Adv Chronic Kidney Dis. 2010 Nov;17(6):469-79. doi: 10.1053/j.ackd.2010.09.002.
There is a paucity of sensitive and specific biomarkers for the early prediction of CKD progression. The recent application of innovative technologies such as functional genomics, proteomics, and biofluid profiling has uncovered several new candidates that are emerging as predictive biomarkers of CKD. The most promising among these include urinary proteins such as neutrophil gelatinase-associated lipocalin, kidney injury molecule-1, and liver-type fatty acid binding protein. In addition, an improved understanding of the complex pathophysiologic processes underlying CKD progression has also provided discriminatory biomarkers of CKD progression that are being actively evaluated. Candidates included in this category are plasma proteins such as asymmetric dimethylarginine, adiponectin, apolipoprotein A-IV, fibroblast growth factor 23, neutrophil gelatinase-associated lipocalin, and the natriuretic peptides, as well as urinary N-acetyl-β-d-glucosaminidase. This review represents a critical appraisal of the current status of these emerging CKD biomarkers. Currently, none of these are ready for routine clinical use. Additional large, multicenter prospective studies are needed to validate the biomarkers, identify thresholds and cut-offs for prediction of CKD progression and adverse events, assess the effects of confounding variables, and establish the ideal assays.

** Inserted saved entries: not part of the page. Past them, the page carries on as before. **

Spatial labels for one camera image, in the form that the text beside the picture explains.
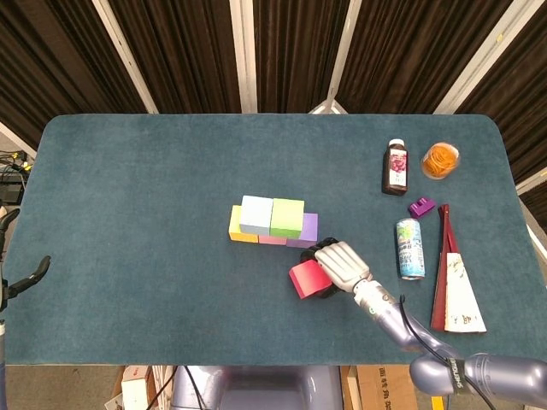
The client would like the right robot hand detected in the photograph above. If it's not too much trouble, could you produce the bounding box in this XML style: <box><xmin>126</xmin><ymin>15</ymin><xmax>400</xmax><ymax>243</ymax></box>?
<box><xmin>299</xmin><ymin>237</ymin><xmax>373</xmax><ymax>299</ymax></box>

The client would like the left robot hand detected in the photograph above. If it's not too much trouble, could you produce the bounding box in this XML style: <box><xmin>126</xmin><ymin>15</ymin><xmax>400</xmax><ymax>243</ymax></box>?
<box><xmin>0</xmin><ymin>208</ymin><xmax>52</xmax><ymax>315</ymax></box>

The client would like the red foam cube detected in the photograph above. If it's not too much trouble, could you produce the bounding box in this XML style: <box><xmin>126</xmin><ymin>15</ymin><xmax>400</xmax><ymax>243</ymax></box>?
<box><xmin>288</xmin><ymin>260</ymin><xmax>332</xmax><ymax>302</ymax></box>

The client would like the purple foam cube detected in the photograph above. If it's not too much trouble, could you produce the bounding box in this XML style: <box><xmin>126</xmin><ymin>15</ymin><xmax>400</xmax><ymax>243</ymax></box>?
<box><xmin>285</xmin><ymin>212</ymin><xmax>320</xmax><ymax>249</ymax></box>

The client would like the green foam cube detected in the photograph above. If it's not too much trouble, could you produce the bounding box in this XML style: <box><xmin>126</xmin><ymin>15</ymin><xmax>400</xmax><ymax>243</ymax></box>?
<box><xmin>269</xmin><ymin>197</ymin><xmax>306</xmax><ymax>239</ymax></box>

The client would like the light blue foam cube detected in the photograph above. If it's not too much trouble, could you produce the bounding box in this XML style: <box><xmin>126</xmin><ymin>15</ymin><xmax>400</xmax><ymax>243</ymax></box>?
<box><xmin>238</xmin><ymin>195</ymin><xmax>274</xmax><ymax>236</ymax></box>

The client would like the yellow foam cube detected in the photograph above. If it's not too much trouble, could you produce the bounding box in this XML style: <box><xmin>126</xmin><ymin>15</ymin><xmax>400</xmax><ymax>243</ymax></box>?
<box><xmin>228</xmin><ymin>204</ymin><xmax>260</xmax><ymax>244</ymax></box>

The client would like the blue drink can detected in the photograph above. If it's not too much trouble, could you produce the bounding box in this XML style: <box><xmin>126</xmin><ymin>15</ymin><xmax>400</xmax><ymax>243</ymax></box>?
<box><xmin>395</xmin><ymin>217</ymin><xmax>426</xmax><ymax>282</ymax></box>

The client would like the small purple plastic block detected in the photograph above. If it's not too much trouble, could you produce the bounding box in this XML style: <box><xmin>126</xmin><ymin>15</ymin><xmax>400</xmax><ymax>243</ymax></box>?
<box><xmin>408</xmin><ymin>196</ymin><xmax>437</xmax><ymax>220</ymax></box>

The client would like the dark juice bottle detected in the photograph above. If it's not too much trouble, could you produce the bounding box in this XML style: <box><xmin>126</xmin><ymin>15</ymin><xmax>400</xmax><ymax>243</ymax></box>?
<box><xmin>381</xmin><ymin>138</ymin><xmax>409</xmax><ymax>197</ymax></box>

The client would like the red folding paper fan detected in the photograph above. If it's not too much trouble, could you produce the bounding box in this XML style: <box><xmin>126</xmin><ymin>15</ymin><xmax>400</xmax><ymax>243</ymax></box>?
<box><xmin>429</xmin><ymin>203</ymin><xmax>488</xmax><ymax>334</ymax></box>

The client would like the brown cardboard box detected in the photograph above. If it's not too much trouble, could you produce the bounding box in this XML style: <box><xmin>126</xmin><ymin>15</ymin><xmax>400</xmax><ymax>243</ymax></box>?
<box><xmin>355</xmin><ymin>365</ymin><xmax>419</xmax><ymax>410</ymax></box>

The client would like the orange snack cup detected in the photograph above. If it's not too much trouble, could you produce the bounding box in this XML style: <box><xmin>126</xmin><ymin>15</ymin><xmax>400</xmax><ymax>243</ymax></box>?
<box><xmin>421</xmin><ymin>142</ymin><xmax>462</xmax><ymax>181</ymax></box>

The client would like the grey-purple robot torso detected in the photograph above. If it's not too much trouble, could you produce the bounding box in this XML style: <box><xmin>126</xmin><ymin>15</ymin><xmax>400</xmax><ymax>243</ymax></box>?
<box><xmin>170</xmin><ymin>365</ymin><xmax>345</xmax><ymax>410</ymax></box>

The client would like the white cardboard box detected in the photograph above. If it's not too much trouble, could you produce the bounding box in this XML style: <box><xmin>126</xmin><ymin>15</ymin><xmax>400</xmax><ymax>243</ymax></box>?
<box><xmin>121</xmin><ymin>366</ymin><xmax>156</xmax><ymax>410</ymax></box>

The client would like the teal table mat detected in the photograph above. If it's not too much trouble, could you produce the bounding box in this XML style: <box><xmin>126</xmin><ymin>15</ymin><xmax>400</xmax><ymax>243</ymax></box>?
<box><xmin>0</xmin><ymin>113</ymin><xmax>547</xmax><ymax>366</ymax></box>

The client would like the dark brown curtain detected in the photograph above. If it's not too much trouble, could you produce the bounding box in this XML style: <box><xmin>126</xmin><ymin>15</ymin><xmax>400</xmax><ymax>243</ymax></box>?
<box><xmin>0</xmin><ymin>0</ymin><xmax>547</xmax><ymax>206</ymax></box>

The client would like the black power strip with cables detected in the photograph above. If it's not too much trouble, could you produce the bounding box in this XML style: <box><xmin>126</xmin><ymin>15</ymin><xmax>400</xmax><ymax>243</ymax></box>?
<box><xmin>0</xmin><ymin>149</ymin><xmax>33</xmax><ymax>202</ymax></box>

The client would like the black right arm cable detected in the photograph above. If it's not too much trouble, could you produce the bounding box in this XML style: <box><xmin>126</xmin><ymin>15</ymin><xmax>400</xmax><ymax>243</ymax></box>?
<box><xmin>399</xmin><ymin>294</ymin><xmax>492</xmax><ymax>410</ymax></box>

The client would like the white frame post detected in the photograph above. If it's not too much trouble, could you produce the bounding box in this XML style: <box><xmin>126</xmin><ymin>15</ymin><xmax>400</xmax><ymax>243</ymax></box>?
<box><xmin>432</xmin><ymin>0</ymin><xmax>535</xmax><ymax>115</ymax></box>
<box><xmin>515</xmin><ymin>167</ymin><xmax>547</xmax><ymax>196</ymax></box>
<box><xmin>229</xmin><ymin>0</ymin><xmax>258</xmax><ymax>114</ymax></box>
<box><xmin>91</xmin><ymin>0</ymin><xmax>160</xmax><ymax>114</ymax></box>
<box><xmin>0</xmin><ymin>120</ymin><xmax>38</xmax><ymax>160</ymax></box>
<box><xmin>307</xmin><ymin>0</ymin><xmax>364</xmax><ymax>115</ymax></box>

目前,用于早期预测 CKD 进展的敏感且特异的生物标志物十分匮乏。创新性技术如功能基因组学、蛋白质组学和生物体液分析的最新应用,揭示了几种新的候选物,它们正在成为 CKD 的预测性生物标志物。其中最有前景的包括尿中的蛋白质,如中性粒细胞明胶酶相关脂质运载蛋白、肾损伤分子-1 和肝型脂肪酸结合蛋白。此外,对 CKD 进展背后复杂的病理生理过程的深入理解,也为 CKD 进展的鉴别性生物标志物提供了依据,目前这些标志物正在积极评估中。该类别中的候选物包括血浆蛋白,如不对称二甲基精氨酸、脂联素、载脂蛋白 A-IV、成纤维细胞生长因子 23、中性粒细胞明胶酶相关脂质运载蛋白和利钠肽,以及尿 N-乙酰-β-D-氨基葡萄糖苷酶。这篇综述对这些新兴的 CKD 生物标志物的现状进行了批判性评估。目前,这些生物标志物都还没有准备好用于常规临床应用。需要开展更多大型、多中心的前瞻性研究,以验证这些生物标志物,确定预测 CKD 进展和不良事件的阈值和临界点,评估混杂变量的影响,并建立理想的检测方法。